J’imagine l’idée que l’on se faisait du « progrès » à l’époque où l’on a dessiné cette enseigne. Sûrement les Trente Glorieuses. La vieille Europe (ce village du Minervois y compris) se pliait au modèle américain déjà éprouvé de société de consommation. De la « nouveauté », il en faudrait, en pagaille, pour vendre, acheter, jeter. Entre boulimie et aliénation. Débarquait l’ère des frigidaires trop pleins, mal pleins, le luxe suprême consistant à foutre en l’air un maximum d’aliments prétendument périmés (la plupart en fait mort-nés); quand on est riche, on balance…
Oh, je ne vais pas vous faire le coup de la décroissance, Pierre Rabhi sors de ce corps! Mais comment ne pas avoir la nausée face à un système cannibale, consanguin, qui comme Saturne s’apprête à dévorer ses enfants?
La surconsommation, la malbouffe, en fait, c’est peu la même histoire qu’avec le changement climatique. La frénésie des discours est inversement proportionnelle à la frénésie de l’inaction, voire à l’accélération et à la recrudescence des mauvais comportements. Cela vaut pour les particuliers, plus encore peut-être pour les restaurateurs, pris au piège de la mode (sœur jumelle de la nouveauté), davantage occupés à décorer des assiettes d’aliments subalternes qu’à nourrir (au sens noble) leur prochain.

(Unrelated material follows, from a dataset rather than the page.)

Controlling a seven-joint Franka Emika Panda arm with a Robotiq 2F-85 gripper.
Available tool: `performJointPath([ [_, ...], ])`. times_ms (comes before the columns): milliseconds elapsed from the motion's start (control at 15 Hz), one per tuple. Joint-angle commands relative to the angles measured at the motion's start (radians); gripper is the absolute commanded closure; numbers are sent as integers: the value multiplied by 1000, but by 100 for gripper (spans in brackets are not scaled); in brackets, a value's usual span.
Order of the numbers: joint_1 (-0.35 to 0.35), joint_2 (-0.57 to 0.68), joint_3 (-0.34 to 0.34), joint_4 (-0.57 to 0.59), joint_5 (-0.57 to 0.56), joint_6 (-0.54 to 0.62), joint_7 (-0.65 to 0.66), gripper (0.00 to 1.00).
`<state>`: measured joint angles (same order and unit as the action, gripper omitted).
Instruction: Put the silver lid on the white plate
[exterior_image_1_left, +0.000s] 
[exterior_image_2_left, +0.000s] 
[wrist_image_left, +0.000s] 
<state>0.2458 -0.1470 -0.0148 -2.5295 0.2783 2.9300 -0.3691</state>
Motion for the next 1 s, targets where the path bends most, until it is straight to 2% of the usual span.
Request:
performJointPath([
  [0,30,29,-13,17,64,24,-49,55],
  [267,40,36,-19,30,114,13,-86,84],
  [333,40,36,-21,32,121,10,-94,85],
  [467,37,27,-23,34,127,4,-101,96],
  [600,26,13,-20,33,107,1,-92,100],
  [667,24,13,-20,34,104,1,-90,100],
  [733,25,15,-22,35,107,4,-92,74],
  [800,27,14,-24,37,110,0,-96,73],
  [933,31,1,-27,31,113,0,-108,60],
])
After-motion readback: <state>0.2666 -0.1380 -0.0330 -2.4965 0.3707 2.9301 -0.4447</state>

Le journal parle du énième tyran au petit pied démocratiquement élu au Brésil. Dans la vieille poêle d’acier, le melsat* descendu en camionnette de la montagne tarnaise dore doucement. On le mangera, entre tiède et chaud, avec une poignée de mâche, arrosé de rouge clair.

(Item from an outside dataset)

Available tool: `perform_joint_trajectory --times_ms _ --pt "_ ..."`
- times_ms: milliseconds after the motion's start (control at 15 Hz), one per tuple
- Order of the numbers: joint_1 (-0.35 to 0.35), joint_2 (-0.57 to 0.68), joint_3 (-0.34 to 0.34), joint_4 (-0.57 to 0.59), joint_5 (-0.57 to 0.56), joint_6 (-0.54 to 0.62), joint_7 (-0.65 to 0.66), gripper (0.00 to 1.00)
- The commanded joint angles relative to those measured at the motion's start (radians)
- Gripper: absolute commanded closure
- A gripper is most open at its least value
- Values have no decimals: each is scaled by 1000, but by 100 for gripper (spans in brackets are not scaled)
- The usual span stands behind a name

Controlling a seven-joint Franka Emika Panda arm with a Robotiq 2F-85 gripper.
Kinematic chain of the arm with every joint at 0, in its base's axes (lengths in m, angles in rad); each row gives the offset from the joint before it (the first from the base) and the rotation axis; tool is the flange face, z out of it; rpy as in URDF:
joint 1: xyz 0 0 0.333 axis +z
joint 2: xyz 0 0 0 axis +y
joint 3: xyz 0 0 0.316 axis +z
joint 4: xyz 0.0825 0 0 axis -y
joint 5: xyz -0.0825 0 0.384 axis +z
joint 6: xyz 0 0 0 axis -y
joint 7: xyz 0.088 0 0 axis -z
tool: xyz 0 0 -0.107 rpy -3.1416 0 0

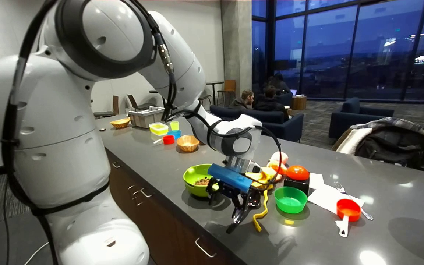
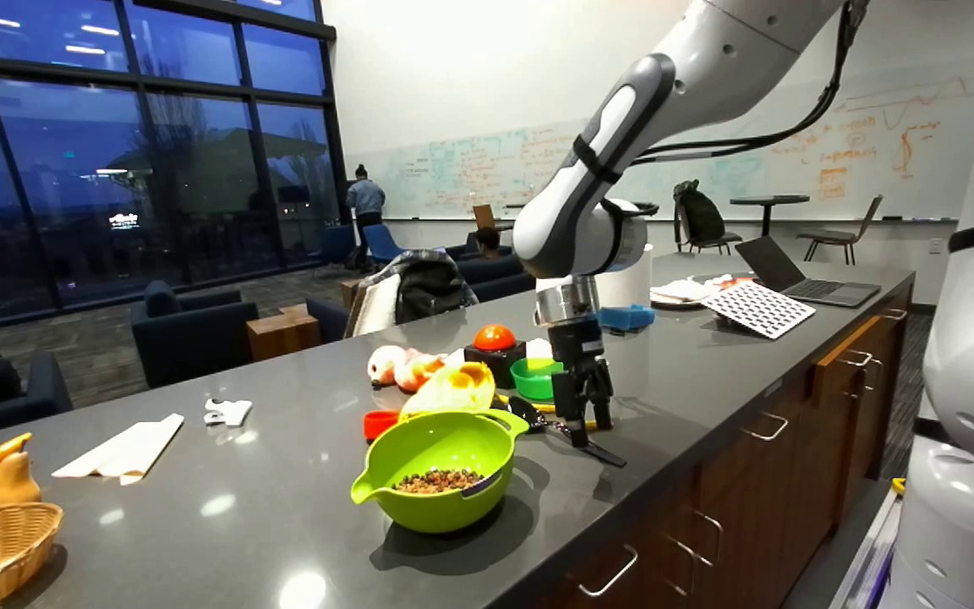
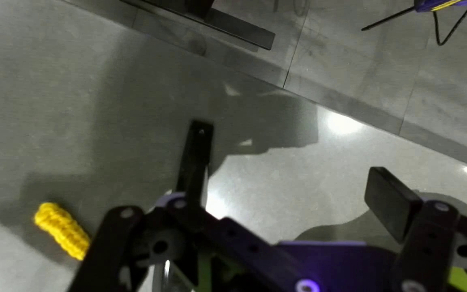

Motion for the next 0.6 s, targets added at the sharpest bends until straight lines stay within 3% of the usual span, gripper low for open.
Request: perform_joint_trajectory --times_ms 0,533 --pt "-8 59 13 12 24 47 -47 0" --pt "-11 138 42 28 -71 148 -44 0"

Rien que cette poêle « garantie à vie » (que j’achète à la droguerie Bruniquel** de Réalmont en même temps que les couteaux à lame carbone et manche palissandre) est un pied-de-nez, un bras d’honneur à une société de consommation qui n’est qu’une société de destruction. Destruction de la planète mais pas que. Quel plus aimable terreau pour la perte de valeurs, la lobotomie moderne que le moche, le cheap, le prêt-à-jeter? Moins de respect, de culture, plus de concupiscence, de populisme.
Oh bien sûr, la tentation est grande de blâmer la populace, le ventre immonde, fécond, d’où naît le populisme. Bouffeurs de télé, chiffonniers d’internet, pousseurs de caddies parfois poussés à bout par la misère (la vraie, pas celle avec laquelle on s’amuse à se faire peur dans la douce France), exaspérés aussi par la corruption, le dévoiement, en un mot la saloperie de ceux qui allaient le sauver, lui, le Peuple. Que serait Bolsonaro sans Lula, sans Chávez, sans Maduro, sans Kirchner, sans cette Gauche sud-américaine, symétrique des nouveaux arrivants, qui compte médiocrement ses sous, ses prébendes, ses rapines?
Ici, en Minervois, ce sont les haricots et les grains de maïs que l’on commence à compter, à poser sur les cartons des lotos. On sort les sarments des cuves, le chabrot fait comme chaque année son grand retour (je vous le conseille dans mon tourin jauni), les bouteilles des copains nous rappellent que le soleil reviendra, que bientôt nous nous assiérons de nouveau aux terrasses, que le vin vaut bien mieux que les bateleurs, les hâbleurs, les faiseurs***. Je crains en revanche que l’arrivée brutale du froid ne nous prive de cèpes que l’intense sécheresse estivale avait déjà raréfiés.
Ici, le temps marche à pied, et ce n’est pas pour me déplaire. La lenteur n’est pas l’immobilisme. Au contraire. Elle porte en elle une force créatrice qu’ignoreront éternellement les frénétiques, les vendeurs de vent évoqués plus haut, les inventeurs de « nouveautés ».
*Sorte de boudin blanc de gorge, de rate, de pain et d’œufs, populaire entre Lacaune, Albi et Carcassonne.
**J’en parlais il y a longtemps ici. J’y suis retourné récemment préparer ma « liste de mariage ».
***Je vous parlerai bientôt d’un projet auquel nous mettons la dernière main. Il y est question de vin franc, pur. De plaisir aussi et d’amour du vin aussi, loin des tristes sires évoqués plus haut.